═════ EXERCISE MATERIALS ═════
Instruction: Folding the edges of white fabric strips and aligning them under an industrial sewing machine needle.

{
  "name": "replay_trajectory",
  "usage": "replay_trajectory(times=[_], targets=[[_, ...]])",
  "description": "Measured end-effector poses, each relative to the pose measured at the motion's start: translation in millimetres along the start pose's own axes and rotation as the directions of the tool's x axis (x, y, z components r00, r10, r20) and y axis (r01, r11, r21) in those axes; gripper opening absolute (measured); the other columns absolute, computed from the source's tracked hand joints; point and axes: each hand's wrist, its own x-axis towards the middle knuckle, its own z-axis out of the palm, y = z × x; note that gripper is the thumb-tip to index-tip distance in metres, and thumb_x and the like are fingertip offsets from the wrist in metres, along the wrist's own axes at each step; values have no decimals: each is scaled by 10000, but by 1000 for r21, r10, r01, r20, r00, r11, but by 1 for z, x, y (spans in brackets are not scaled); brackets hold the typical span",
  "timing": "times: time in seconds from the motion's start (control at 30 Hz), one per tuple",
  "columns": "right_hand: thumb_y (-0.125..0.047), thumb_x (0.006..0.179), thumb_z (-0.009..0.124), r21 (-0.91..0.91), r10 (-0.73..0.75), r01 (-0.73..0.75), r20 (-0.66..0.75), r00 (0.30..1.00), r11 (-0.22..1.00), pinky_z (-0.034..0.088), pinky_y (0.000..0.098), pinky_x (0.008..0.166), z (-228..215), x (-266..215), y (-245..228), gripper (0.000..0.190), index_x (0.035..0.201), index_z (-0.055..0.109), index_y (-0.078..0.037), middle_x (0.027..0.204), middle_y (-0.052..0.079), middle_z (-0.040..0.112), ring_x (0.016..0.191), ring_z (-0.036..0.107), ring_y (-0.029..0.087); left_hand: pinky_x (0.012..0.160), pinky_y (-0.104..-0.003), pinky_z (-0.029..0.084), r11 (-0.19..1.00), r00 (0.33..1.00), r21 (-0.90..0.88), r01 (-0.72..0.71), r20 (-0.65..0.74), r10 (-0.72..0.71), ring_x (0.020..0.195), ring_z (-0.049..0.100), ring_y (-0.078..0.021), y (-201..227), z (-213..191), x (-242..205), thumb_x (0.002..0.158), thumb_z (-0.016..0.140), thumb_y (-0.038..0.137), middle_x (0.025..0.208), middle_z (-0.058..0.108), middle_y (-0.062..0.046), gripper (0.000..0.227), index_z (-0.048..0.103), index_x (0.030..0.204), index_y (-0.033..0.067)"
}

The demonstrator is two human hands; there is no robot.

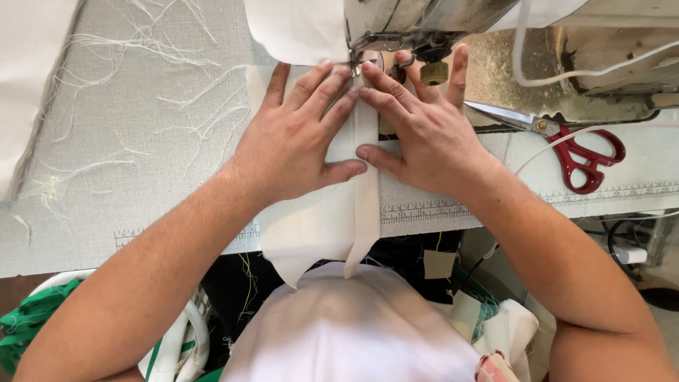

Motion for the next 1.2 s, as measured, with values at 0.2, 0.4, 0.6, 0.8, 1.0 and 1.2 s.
replay_trajectory(times=[0.2,0.4,0.6,0.8,1.0,1.2], targets=[[-597,1085,497,60,87,-97,143,986,994,-235,745,1108,-13,14,1,744,1638,392,-111,1740,166,367,1588,313,518,1244,-701,95,997,985,62,41,165,-50,1577,248,-424,-1,-3,10,1061,378,774,1708,345,-240,918,445,1627,55],[-330,1082,718,65,87,-79,-136,987,995,220,690,1144,-30,-72,-51,550,1493,519,-24,1595,229,535,1465,476,489,552,-381,399,997,994,-3,78,-82,-78,692,537,-236,141,-19,-96,1118,539,456,858,571,-69,364,574,1050,100],[-44,999,785,64,33,-2,-488,873,998,531,440,893,23,-150,-82,120,1119,791,-42,1175,149,783,995,732,337,461,-335,511,732,843,-480,484,32,-537,613,659,-189,181,46,-147,966,782,314,791,672,-24,315,549,1071,131],[-158,895,859,-44,-107,101,-605,789,994,579,418,831,60,-149,-99,186,1080,877,-169,1116,89,816,940,739,304,536,-298,536,134,690,-820,557,368,-623,626,683,-168,185,20,-131,904,754,171,901,809,-84,309,504,1086,159],[-166,975,767,-33,-205,247,-666,717,969,519,445,958,66,-137,-112,132,1078,845,-192,1160,73,817,1037,725,297,440,-233,463,-335,658,-825,456,565,-498,485,556,-109,179,15,-126,930,673,1,838,708,-110,313,425,1084,115],[-182,1073,618,32,-204,285,-624,755,958,401,494,1144,54,-131,-120,213,1047,829,-188,1184,35,821,1158,754,275,561,-287,522,641,864,-640,424,74,-497,602,646,-167,140,-22,-99,1021,682,261,831,737,-73,180,602,1105,124]])
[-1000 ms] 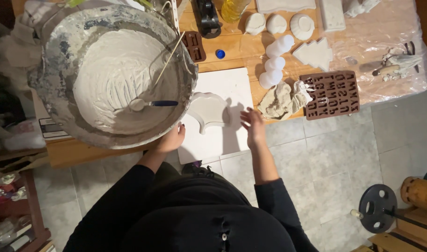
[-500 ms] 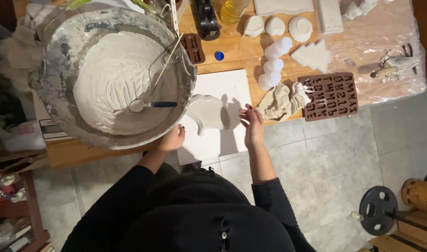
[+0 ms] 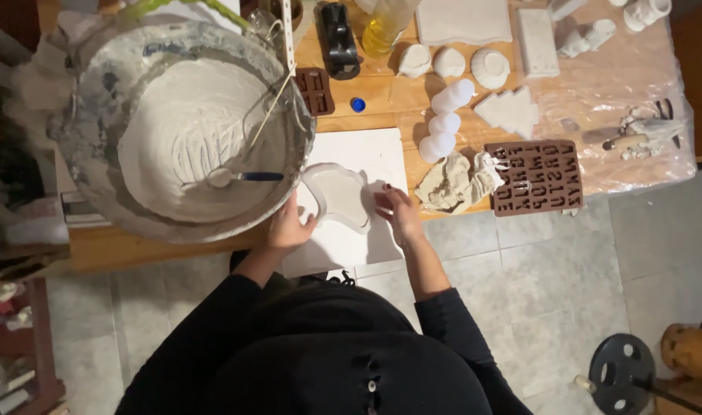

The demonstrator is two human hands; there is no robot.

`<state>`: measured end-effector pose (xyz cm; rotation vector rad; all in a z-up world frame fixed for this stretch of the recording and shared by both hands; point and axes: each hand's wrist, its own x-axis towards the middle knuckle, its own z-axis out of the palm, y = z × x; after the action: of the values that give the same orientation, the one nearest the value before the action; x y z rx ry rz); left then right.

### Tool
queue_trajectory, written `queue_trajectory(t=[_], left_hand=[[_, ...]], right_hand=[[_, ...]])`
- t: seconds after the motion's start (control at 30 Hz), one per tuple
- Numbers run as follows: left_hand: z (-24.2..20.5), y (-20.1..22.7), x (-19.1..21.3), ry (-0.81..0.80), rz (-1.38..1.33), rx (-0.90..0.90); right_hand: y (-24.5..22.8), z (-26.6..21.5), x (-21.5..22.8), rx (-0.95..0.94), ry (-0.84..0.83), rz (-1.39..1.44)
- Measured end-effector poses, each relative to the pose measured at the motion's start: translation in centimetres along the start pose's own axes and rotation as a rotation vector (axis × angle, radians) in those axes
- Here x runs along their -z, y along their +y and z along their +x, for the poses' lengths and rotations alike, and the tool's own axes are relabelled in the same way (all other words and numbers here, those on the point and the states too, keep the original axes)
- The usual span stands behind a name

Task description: Filling a silicone mold with a white crafting mixture and smoothing it using a brush and spatula.

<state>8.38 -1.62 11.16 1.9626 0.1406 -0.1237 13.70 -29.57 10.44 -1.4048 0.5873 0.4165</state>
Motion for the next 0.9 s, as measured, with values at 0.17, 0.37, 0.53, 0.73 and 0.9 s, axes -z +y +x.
queue_trajectory(t=[0.17,0.37,0.53,0.73,0.9], left_hand=[[-3.0,-1.8,-1.6,0.102,0.094,-0.241],[-1.4,-3.0,-2.5,0.161,0.140,-0.343],[0.5,-5.8,-3.3,0.142,0.068,-0.389],[1.0,-6.2,-3.3,0.120,0.033,-0.358],[0.9,-6.2,-3.3,0.107,0.056,-0.351]], right_hand=[[-0.1,1.1,0.7,0.118,0.078,-0.067],[-1.0,1.0,0.8,0.031,-0.029,0.001],[-0.4,2.4,0.3,0.089,0.020,-0.148],[-1.3,2.9,-1.0,0.189,0.066,-0.200],[-0.8,4.4,-0.7,0.154,0.026,-0.156]])
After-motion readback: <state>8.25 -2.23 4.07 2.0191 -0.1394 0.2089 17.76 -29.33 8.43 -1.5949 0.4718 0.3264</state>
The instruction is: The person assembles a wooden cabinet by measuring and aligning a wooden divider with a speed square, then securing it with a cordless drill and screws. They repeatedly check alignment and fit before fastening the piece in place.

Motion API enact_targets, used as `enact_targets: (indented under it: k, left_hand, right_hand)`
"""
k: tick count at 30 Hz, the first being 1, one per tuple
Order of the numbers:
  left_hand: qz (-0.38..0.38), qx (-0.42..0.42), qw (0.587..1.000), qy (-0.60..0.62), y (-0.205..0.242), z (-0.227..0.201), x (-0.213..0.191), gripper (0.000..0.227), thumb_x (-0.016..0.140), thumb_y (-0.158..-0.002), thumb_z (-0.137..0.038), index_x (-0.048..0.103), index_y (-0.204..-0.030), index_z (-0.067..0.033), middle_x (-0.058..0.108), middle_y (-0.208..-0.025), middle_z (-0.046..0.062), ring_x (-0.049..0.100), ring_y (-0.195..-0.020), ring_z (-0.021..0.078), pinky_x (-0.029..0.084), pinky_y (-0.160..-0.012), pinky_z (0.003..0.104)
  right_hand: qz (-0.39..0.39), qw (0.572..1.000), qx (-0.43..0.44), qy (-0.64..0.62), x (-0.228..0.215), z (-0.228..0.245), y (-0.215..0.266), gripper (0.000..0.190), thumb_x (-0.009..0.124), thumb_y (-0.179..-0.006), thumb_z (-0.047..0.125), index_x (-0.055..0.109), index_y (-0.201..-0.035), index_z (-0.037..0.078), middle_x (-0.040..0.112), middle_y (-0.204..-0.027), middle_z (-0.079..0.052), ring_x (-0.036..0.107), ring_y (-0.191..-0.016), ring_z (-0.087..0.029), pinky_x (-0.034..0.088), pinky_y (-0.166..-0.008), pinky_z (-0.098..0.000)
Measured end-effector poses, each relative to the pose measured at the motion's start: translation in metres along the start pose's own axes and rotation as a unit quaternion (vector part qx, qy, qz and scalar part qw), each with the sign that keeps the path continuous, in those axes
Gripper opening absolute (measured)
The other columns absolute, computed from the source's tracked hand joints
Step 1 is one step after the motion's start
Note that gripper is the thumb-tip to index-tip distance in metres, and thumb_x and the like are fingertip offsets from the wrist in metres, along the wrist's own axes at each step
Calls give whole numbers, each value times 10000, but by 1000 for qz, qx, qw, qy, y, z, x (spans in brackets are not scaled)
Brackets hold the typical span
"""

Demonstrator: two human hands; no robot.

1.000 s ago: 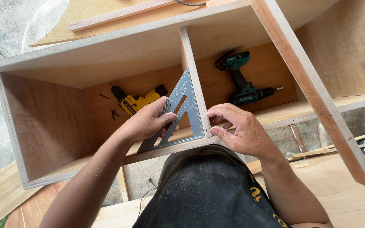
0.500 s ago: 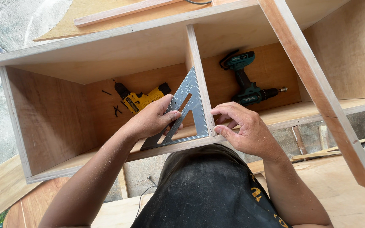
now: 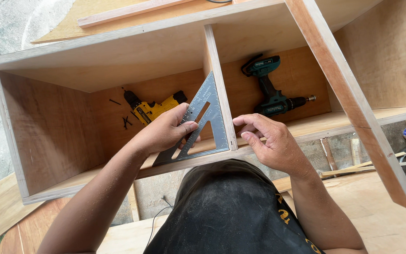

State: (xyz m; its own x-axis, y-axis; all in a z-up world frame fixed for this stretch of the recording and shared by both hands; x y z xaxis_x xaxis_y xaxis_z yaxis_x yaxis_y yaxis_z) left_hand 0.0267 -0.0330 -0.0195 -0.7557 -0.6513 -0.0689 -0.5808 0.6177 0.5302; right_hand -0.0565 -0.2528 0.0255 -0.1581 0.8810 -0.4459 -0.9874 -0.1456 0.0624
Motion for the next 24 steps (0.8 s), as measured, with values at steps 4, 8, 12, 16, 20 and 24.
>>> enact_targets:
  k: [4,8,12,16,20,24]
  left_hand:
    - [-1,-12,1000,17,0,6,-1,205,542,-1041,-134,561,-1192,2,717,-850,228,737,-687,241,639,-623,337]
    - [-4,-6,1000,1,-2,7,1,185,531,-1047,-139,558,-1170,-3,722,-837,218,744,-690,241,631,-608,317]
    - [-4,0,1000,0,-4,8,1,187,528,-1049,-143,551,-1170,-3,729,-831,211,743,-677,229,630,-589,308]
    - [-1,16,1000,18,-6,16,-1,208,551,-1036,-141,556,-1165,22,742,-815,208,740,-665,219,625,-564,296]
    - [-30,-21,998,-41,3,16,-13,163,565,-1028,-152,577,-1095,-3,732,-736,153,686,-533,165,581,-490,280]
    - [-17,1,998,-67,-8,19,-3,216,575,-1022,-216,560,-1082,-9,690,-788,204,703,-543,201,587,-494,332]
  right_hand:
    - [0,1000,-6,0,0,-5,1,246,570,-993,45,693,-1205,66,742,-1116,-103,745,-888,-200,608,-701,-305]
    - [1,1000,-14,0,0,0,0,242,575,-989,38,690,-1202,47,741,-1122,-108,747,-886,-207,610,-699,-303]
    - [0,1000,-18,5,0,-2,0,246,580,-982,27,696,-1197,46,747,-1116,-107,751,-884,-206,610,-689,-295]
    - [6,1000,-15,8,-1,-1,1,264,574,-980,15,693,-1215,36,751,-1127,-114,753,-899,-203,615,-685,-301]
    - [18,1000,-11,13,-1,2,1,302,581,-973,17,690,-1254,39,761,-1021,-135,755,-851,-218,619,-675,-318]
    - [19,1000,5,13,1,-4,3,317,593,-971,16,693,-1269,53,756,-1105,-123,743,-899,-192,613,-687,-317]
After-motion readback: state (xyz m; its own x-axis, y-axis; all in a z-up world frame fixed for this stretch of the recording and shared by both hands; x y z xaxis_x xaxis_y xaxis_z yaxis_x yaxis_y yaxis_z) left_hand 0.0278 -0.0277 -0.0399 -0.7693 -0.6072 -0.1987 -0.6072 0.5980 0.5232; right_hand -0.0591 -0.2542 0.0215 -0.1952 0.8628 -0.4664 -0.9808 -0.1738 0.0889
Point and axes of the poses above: each hand's wrist, its own y-axis away from the middle knuckle, its own x-axis out of the palm, z = x × y, the point moved 5 cm from there along -y, towards the middle knuckle
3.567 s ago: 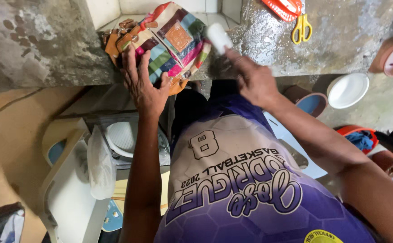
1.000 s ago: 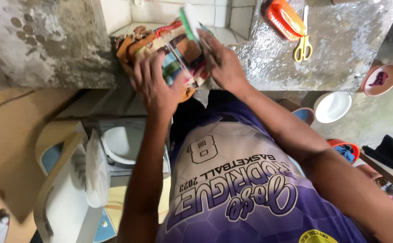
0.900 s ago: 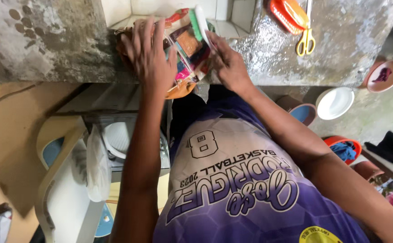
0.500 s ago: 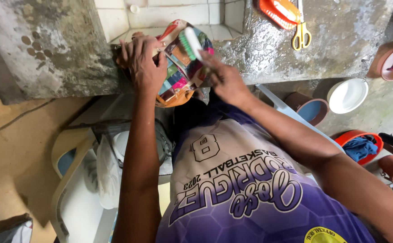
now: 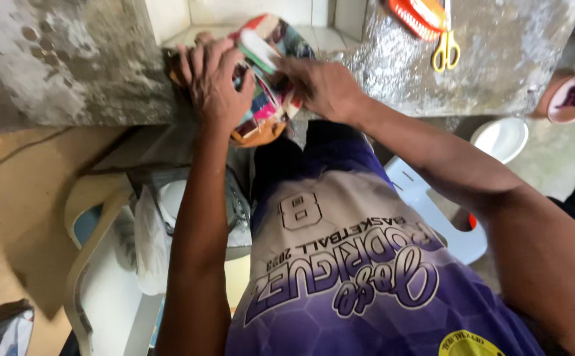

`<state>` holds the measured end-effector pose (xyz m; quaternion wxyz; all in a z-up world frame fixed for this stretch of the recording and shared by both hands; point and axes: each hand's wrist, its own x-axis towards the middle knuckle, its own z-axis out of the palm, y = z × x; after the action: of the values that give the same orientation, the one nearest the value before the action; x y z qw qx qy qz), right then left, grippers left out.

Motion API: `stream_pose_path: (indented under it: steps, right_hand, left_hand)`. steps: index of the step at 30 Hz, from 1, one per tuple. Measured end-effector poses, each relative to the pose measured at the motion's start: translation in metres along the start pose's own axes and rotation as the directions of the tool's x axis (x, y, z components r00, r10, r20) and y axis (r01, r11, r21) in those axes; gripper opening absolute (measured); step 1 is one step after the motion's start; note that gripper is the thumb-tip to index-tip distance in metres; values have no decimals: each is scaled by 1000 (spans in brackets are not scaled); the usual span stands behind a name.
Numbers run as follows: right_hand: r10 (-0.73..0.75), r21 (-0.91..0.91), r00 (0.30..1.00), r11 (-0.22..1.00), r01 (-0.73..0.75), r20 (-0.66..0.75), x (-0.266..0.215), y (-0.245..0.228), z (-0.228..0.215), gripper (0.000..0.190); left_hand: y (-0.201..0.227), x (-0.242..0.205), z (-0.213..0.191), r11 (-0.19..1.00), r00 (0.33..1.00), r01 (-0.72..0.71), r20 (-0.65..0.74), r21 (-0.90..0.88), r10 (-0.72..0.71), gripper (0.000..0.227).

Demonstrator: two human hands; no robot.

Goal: The person scrubs a small patterned bag with a brush on a concrete surface. They repeatedly rub the brush over the bag's exterior and interior, occasionally repositioning the bag to access different areas.

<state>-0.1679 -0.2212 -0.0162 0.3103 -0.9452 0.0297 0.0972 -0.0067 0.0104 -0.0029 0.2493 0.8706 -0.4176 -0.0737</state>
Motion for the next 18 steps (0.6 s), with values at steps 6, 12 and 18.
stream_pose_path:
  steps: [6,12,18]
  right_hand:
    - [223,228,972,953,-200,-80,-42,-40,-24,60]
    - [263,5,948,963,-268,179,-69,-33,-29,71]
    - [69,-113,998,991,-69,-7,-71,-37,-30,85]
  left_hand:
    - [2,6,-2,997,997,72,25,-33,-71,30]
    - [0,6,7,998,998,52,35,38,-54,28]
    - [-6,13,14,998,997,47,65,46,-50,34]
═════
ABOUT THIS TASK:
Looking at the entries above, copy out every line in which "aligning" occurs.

EXPECTED OUTPUT:
Instruction: Folding the edges of white fabric strips and aligning them under an industrial sewing machine needle.
The instruction is: The person assembles a wooden cabinet by measuring and aligning a wooden divider with a speed square, then securing it with a cordless drill and screws. They repeatedly check alignment and fit before fastening the piece in place.

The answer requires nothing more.